(What you are asked to do)
Return exactly the final stretch of the records below, opening with the line that contains "Question: Where is the yellow sponge" and closing with the last line.

>>>

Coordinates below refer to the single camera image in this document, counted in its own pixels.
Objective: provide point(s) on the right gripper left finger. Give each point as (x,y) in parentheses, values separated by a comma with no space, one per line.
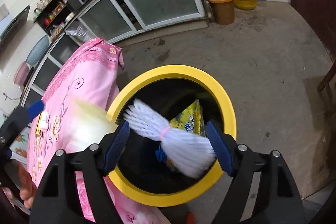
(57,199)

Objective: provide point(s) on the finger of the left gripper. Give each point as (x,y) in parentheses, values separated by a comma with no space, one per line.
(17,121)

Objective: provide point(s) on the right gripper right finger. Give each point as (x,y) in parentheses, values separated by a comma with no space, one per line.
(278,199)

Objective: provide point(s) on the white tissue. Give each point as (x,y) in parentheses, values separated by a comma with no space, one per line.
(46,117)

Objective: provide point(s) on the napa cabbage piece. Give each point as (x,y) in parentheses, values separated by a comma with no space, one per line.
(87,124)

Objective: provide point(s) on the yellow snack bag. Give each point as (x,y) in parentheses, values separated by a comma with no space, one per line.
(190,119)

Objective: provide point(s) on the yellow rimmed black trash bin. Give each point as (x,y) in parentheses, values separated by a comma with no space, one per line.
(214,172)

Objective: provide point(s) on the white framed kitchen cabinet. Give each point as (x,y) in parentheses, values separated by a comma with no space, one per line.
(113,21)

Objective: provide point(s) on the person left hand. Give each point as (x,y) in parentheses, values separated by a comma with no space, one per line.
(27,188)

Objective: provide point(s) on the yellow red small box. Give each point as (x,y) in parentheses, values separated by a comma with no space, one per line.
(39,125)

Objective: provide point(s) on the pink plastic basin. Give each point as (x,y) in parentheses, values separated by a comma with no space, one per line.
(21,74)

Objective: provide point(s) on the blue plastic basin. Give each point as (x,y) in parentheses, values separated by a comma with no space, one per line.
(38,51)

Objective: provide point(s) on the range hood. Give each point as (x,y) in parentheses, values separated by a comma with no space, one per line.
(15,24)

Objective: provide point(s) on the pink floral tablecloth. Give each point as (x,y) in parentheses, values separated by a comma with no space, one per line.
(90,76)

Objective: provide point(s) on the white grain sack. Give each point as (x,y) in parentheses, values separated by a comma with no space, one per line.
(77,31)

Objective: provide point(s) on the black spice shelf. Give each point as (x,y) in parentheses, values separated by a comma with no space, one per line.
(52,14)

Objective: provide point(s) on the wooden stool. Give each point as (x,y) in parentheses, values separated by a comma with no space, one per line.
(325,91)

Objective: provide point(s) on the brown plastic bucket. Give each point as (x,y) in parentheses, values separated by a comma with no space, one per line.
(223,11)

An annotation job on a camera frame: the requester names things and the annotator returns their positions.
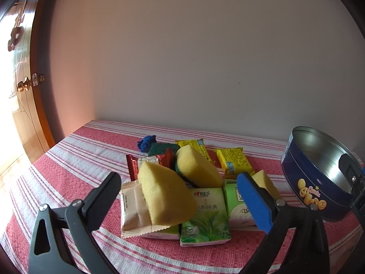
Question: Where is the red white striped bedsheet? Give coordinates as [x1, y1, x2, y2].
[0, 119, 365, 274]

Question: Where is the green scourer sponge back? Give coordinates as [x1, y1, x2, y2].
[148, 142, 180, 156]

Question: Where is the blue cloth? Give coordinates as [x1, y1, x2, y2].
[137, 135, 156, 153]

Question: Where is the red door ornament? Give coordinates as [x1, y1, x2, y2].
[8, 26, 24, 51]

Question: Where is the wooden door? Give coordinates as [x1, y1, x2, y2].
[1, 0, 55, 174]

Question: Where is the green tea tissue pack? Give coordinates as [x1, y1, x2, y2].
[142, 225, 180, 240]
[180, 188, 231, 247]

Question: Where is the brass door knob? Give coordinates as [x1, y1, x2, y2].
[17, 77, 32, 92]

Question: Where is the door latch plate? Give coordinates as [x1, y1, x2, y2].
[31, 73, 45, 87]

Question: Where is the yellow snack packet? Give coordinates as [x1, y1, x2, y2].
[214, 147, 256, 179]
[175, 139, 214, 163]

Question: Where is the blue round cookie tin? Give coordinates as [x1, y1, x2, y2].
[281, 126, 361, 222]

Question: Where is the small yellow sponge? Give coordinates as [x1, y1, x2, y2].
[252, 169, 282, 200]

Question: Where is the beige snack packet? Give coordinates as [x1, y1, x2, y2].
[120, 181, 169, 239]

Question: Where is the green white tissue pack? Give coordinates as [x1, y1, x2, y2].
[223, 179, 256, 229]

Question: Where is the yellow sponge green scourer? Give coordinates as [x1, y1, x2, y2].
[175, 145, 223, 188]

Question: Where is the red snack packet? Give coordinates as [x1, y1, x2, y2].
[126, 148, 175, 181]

<<<

(Result for this exercise)
Question: Where is the yellow sponge green scourer? Give coordinates as [x1, y1, x2, y2].
[175, 145, 223, 188]

Question: Where is the red snack packet? Give coordinates as [x1, y1, x2, y2].
[126, 148, 175, 181]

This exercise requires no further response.